𝐓𝐢𝐭𝐥𝐞: Tell Me The Truth About Love
𝐒𝐞𝐫𝐢𝐞𝐬: N/A
𝐀𝐮𝐭𝐡𝐨𝐫(𝐬): Susanna Abse
𝐆𝐞𝐧𝐫𝐞: Nonfiction
𝐃𝐚𝐭𝐞 𝐏𝐮𝐛𝐥𝐢𝐬𝐡𝐞𝐝: 19th May 2022
𝐑𝐚𝐭𝐢𝐧𝐠: 4.25/5

”Neither of you are going to be able to meet each other’s desires completely but the relationship exists in the trying.”

Well, I enjoyed this immensely.

For some context: I am training to be a mental health nurse and as this collection of short informal essays is centered around psychoanalytic therapy, my interest is highly piqued. This fundamental interest helped me enjoy the insight into the world of couple therapy so much more.

I found that the narration was gentle and exploratory, yet it did not shy away from the ugly experiences of being in a couple. Which is identical to the therapy sessions within the book. It was full of reflections, insight and of course, analysis. I enjoyed many of the theories explored including projective identification, the theory of why we choose certain partners for ourselves, why people have affairs. I thought that although this book was educational, it didn’t feel like a lecture, nor was it an info-dump. It was intelligently written with a wealth of experience that cannot be ignored.
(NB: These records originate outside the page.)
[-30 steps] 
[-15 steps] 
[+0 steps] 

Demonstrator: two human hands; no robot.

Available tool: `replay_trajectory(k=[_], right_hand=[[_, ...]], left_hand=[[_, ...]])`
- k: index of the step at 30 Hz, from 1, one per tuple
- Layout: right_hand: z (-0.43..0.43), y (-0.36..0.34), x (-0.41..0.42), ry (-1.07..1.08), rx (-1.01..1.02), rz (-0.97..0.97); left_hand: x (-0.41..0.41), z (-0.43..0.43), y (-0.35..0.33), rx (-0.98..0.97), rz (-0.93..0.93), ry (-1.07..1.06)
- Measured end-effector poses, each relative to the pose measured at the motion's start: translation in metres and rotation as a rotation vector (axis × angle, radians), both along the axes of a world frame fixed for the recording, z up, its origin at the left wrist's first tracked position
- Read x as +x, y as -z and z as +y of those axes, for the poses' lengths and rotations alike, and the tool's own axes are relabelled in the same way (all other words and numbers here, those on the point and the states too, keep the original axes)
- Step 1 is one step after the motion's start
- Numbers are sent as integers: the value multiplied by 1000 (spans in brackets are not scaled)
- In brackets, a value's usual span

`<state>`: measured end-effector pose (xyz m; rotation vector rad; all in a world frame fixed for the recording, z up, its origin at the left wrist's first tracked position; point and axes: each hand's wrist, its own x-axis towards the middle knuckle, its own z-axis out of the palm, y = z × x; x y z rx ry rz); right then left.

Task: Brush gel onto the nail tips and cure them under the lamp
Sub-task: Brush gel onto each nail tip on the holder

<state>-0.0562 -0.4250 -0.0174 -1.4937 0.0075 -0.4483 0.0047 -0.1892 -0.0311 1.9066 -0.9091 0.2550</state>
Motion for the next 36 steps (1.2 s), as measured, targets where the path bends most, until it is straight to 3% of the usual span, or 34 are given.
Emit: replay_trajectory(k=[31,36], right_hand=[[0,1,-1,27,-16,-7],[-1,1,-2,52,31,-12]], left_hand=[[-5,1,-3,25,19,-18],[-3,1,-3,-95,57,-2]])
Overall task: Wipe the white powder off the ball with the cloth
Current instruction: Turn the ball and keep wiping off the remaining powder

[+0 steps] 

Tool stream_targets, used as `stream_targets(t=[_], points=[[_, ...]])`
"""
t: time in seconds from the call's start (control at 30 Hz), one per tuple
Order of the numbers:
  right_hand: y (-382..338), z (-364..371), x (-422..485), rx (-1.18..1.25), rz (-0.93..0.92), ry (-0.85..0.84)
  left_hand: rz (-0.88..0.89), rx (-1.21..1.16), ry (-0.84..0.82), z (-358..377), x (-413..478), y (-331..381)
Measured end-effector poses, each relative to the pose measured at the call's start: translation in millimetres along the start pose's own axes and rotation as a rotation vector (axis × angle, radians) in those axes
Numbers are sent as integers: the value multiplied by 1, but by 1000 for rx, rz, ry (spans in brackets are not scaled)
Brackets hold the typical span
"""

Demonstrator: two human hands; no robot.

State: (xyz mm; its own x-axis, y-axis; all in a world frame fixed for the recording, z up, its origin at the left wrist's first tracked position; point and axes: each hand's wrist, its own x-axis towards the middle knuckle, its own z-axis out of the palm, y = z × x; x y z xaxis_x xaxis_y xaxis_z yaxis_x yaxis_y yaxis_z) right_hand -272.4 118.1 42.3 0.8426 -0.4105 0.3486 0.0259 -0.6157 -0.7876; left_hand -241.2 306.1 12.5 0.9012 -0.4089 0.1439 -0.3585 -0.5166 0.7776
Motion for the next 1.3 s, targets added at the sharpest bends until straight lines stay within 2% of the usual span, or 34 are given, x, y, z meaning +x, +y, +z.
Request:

Of course, this book focuses on the psychological aspects to relationships, and as a student nurse, I was taught to look at a person ‘holistically’. So whilst this was an incredibly fascinating insight, I found that childhood trauma was focused on really intently and it felt like the biological and social influences that can impact a couple were being dismissed in search of a greater and deeper meaning.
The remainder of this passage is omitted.